2 SimpleWorld: A worked example of spatial microsimulation
This chapter focuses on the minimum input datasets needed for the classical type of microsimulation. We will use input data on the inhabitants of an imaginary world (geographical individual level) called SimpleWorld to demonstrate the basic concepts and techniques to perform spatial microsimulation with R.
This is the first practical chapter and it aims to acquaint you with language R and the R development program RStudio. Fluency with R and RStudio, in combination with well-organised project management and clear, commented code, will enable fast and efficient work. In short, this chapter aims to teach good ‘workflow’ in preparation for navigating the subsequent chapters. A secondary aim is to illustrate key concepts in spatial microsimulation with reference to a practical example, called ‘SimpleWorld’ for its simplicity.
The chapter also serves to highlight the links between the methodology presented in-depth later in the book (see Chapter 5) and the various real-world applications presented in Chapter 4. For R ‘newbies’ it also provides a chance for the reader to do some basic programming in R: the unwritten subtitle of this book is “a practical introduction” for a reason!
This chapter is ordered as follows:
- Getting setup with the RStudio environment (2.1) contains the basic explanation of RStudio to enable you to code the examples of this book on your own computer.
- SimpleWorld data (2.2) describes the context and the data of this little illustrative example.
- Generating a weight matrix (2.3) contains the code and the description of the role of a weight matrix in a spatial microsimulation. -Spatial microdata (2.4) shows the typically useful output of a spatial microsimulation. -SimpleWorld in context (2.5) mentions the kind of context where the output could be used.
2.1 Getting setup with the RStudio environment
Before progressing further, it is important to ensure that R is setup correctly and working on your computer, so you can follow the practical examples. This section will not go into much detail. Further resources are provided in the Appendix at the end of the book to provide insight into how R works as a programming language.
The majority of the help that you need to install and setup R on your computer can be found online, so it is recommended that you consult this section with reference to online searches and help pages. As with all open source software projects R evolves over time so it is important to keep up-to-date with any changes, which may not be accounted for in this book.
2.1.1 Installing R
The practical examples in this book require a recent version of R to be installed on your computer. This will allow you to type test the code as you learn the methods. To install R, we recommend you refer to documentation provided online, on the Comprehensive R Archive Network (CRAN):
- For Windows, see https://cran.r-project.org/bin/windows/base/
- For Mac, see https://cran.r-project.org/bin/macosx/
- For Linux, see https://cran.r-project.org/doc/manuals/r-release/R-admin.html
On Debian-based systems such as Ubuntu, the following bash command should be sufficient to install R.
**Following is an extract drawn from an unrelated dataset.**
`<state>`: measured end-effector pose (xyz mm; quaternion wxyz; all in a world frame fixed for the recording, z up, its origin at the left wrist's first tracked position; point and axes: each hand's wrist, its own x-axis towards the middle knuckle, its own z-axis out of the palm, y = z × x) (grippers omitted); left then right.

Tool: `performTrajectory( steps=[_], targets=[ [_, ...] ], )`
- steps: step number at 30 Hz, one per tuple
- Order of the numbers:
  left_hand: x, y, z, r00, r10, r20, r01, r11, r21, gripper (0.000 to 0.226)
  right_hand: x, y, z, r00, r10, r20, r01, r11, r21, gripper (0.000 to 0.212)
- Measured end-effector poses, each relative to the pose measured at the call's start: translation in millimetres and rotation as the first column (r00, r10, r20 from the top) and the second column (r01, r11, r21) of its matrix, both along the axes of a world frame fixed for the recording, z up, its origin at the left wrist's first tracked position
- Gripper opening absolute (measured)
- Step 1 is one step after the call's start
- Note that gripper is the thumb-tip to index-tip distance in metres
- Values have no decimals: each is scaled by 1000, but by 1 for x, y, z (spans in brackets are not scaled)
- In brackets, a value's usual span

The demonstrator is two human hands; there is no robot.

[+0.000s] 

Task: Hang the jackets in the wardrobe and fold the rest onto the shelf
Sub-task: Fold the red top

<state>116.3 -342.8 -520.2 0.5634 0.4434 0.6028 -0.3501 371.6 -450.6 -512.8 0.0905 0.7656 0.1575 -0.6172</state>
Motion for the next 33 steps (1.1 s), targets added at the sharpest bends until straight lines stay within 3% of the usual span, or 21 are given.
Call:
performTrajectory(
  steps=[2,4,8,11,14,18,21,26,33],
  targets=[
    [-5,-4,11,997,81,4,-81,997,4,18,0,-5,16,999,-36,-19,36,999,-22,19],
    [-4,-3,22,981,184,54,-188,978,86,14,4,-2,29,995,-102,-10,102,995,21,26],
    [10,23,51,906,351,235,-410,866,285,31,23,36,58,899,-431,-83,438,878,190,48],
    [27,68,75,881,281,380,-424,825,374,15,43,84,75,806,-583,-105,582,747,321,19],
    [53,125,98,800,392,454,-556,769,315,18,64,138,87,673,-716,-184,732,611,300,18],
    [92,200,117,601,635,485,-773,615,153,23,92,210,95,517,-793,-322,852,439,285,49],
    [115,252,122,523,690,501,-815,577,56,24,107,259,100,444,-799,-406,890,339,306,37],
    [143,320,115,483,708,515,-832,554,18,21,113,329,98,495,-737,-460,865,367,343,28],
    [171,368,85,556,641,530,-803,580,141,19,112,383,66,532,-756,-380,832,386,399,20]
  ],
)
sudo apt-get install r-base
Once R is installed, new packages are easy to install from within R using install.packages("package_name")
. To install the mipfp package, for example, we would use:
install.packages("mipfp")
2.1.2 RStudio
RStudio is an Integrated Development Environment (IDE) for R. It provides an advance Graphical User Interface (GUI) that makes it easier not only to write R code, but to install packages, manage R’s graphical outputs and organise complex projects. All R code presented in this book will run in other environments, such as Linux’s bash shell, in which R can be initiated by the following command:
$ R # enter the R command line
It is highly recommended that you use RStudio for the work presented in this book, however, especially if you an R beginner. RStudio will enable you to spend less time worrying about how to write R code correctly and more time focussed on spatial microsimulation. One example of how RStudio saves time is its tab autocompletion functionality. To test this functionality, type the beginning of any R object or function stored in R’s environment (such as plo
, short for plot
) and hit the Tab
button. The full name of various options should auto-complete, as illustrated in Figure 2.1. Pressing the down arrow allows the user to select the correct input. Auto-completion allows fast typing, easy recollection of function/object names. It also prevents errors cause by typos in your code.
To test this functionality, download and install RStudio if you have not already. The installation process is simple on Linux, Mac and Windows platforms: simply follow the instructions provided here at rstudio.com/products/rstudio/download/.
There are many other advantages of using RStudio.5 The next section focuses on one particular advantage that we recommend you make use of whilst working through the book: RStudio projects.
2.1.3 Projects
RStudio provides a neat system for creating, managing and even sharing your projects. This functionality merits a section of its own, because spatial microsimulation projects are likely to be large and complex, requiring collaboration with other people. If you are not careful the projects can become over-complex and unmanageable. RStudio projects can prevent this from happening and lead to improved workflow.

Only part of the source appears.